Meta-analysis of ERCC2: rs13181 (A> C, p.Lys751Gln), ERCC1: rs3212986 (C > A, 3′ UTR) and (XRCC1): rs25487 (A > G, p.Gln399Arg
Literature search
Relevant studies were selected by searching “Google Scholar (scholar.google.co.in)” “ScienceDirect (www.sciencedirect.com)” and “PubMed (www.pubmed.com)” databases up to the 27th of March 2018 as the publication date, using the keywords: “ERCC2,” “ERCC1,” “XRCC1,” “polymorphism,” and “male infertility” in various combinations. All the studies were scrutinized for their references to identify other relevant studies. Only the studies published in the English language were considered for further analysis. We did not stipulate a minimum sample size as the standard for inclusion of a study in the analysis. To avoid instances of “double-counting” of the data and overstating the risk estimate, we included only the articles with the largest and most complete data for duplicate studies. To prevent errors in the pooled analysis, the data extraction was performed by VS and SKB, independently.
Data extraction
The data against the following variables were obtained from each study; first author’s name, year of publication, ethnicity of subjects, the source of the samples, and genotypes of cases and controls.

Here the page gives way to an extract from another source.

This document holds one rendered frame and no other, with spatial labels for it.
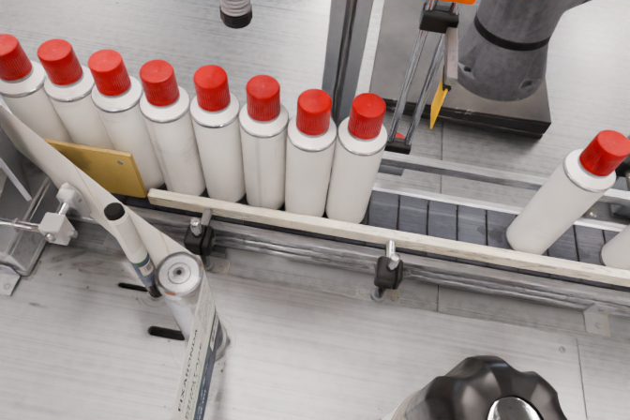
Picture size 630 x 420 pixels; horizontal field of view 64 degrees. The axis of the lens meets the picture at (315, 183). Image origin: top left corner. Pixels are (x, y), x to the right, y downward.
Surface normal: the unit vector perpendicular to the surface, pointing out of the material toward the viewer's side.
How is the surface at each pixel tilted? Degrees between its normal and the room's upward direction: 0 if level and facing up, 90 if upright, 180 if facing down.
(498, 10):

Inclusion and exclusion criteria
The hits achieved through literature search were subjected to the following inclusion/exclusion criteria to select the studies for pooled analysis; the inclusion criteria comprised of the following: (i) The studies aimed at analyzing the correlation of ERCC2 751A > C, ERCC1 C > A, 3′ UTR, and XRCC1, 399A > G substitutions with male infertility risk. (ii) Each study was an independent case-control study. (iii) The purpose of all the studies and statistical approaches were similar. (iv) The provided information was sufficient to calculate the odds ratio. (v) SNP genotyping was performed using standard genotyping techniques. (vi) Patients within the study were recruited as per the standard diagnostic parameters.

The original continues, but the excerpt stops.